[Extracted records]
-*-

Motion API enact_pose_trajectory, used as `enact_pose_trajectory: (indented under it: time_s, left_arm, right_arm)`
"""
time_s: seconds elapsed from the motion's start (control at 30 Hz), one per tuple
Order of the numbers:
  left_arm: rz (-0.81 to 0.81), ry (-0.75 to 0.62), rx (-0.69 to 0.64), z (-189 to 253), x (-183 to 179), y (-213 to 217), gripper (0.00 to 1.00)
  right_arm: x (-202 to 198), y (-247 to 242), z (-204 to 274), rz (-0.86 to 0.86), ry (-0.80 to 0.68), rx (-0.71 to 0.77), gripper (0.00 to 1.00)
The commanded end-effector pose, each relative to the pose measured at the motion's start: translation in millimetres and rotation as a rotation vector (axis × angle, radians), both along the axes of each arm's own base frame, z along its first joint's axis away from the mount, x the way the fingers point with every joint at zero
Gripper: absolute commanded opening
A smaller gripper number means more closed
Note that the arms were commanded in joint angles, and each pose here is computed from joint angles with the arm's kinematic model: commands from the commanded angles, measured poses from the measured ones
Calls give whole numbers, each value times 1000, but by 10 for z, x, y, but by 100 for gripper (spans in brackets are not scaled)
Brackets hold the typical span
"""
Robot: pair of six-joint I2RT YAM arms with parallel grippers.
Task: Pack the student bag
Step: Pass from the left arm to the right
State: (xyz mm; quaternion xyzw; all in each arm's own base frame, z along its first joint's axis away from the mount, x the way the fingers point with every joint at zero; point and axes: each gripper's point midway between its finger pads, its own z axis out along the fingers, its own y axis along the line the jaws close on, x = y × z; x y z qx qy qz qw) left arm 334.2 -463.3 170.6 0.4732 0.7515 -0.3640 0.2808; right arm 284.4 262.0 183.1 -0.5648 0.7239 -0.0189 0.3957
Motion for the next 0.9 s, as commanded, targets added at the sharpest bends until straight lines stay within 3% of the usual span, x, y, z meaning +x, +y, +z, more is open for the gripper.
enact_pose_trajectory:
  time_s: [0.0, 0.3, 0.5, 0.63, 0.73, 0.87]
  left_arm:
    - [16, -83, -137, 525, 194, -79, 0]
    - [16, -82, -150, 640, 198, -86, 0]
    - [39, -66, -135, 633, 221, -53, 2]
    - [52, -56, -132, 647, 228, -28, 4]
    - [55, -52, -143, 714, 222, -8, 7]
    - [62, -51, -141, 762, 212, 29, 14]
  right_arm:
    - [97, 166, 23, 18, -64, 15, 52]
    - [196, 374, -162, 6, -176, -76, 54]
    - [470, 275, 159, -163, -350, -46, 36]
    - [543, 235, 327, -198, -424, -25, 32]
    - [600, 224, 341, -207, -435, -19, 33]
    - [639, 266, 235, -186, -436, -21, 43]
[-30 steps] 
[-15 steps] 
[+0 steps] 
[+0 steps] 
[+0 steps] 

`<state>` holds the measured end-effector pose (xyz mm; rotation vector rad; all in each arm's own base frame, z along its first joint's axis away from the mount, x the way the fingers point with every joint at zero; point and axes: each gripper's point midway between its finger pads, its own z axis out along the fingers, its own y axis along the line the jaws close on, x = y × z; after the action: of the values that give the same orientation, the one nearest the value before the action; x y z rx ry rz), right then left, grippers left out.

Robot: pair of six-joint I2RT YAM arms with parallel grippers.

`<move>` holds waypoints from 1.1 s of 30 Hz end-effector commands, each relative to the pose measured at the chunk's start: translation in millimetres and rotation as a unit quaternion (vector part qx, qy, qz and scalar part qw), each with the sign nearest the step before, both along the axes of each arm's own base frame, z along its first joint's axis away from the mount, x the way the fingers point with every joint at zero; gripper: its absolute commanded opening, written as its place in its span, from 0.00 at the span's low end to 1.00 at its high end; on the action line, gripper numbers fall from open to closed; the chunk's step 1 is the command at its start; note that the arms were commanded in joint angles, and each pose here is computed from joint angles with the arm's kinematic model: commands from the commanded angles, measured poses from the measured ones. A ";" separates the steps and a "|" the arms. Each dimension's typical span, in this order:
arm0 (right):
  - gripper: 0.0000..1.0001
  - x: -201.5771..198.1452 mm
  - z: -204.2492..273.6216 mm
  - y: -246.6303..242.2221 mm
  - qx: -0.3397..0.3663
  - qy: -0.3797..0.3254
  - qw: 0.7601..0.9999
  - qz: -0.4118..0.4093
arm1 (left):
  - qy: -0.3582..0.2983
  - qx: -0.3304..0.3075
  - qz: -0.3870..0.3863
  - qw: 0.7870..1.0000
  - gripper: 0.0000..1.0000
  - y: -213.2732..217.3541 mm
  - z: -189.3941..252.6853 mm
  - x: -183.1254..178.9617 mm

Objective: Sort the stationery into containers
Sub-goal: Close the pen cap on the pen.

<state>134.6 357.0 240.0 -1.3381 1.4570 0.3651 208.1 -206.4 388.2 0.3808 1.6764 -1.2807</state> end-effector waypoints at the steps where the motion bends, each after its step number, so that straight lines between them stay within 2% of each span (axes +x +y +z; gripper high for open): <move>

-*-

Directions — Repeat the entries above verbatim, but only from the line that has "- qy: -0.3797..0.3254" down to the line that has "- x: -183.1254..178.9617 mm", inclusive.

Final answer —
  - qy: -0.3797..0.3254
  - qw: 0.7601..0.9999
  - qz: -0.4118..0.4093
arm1 (left):
  - qy: -0.3582..0.2983
  - qx: -0.3304..0.3075
  - qz: -0.3870..0.3863
  - qw: 0.7870..1.0000
  - gripper: 0.0000..1.0000
  - y: -213.2732..217.3541 mm
  - z: -189.3941..252.6853 mm
  - x: -183.1254..178.9617 mm

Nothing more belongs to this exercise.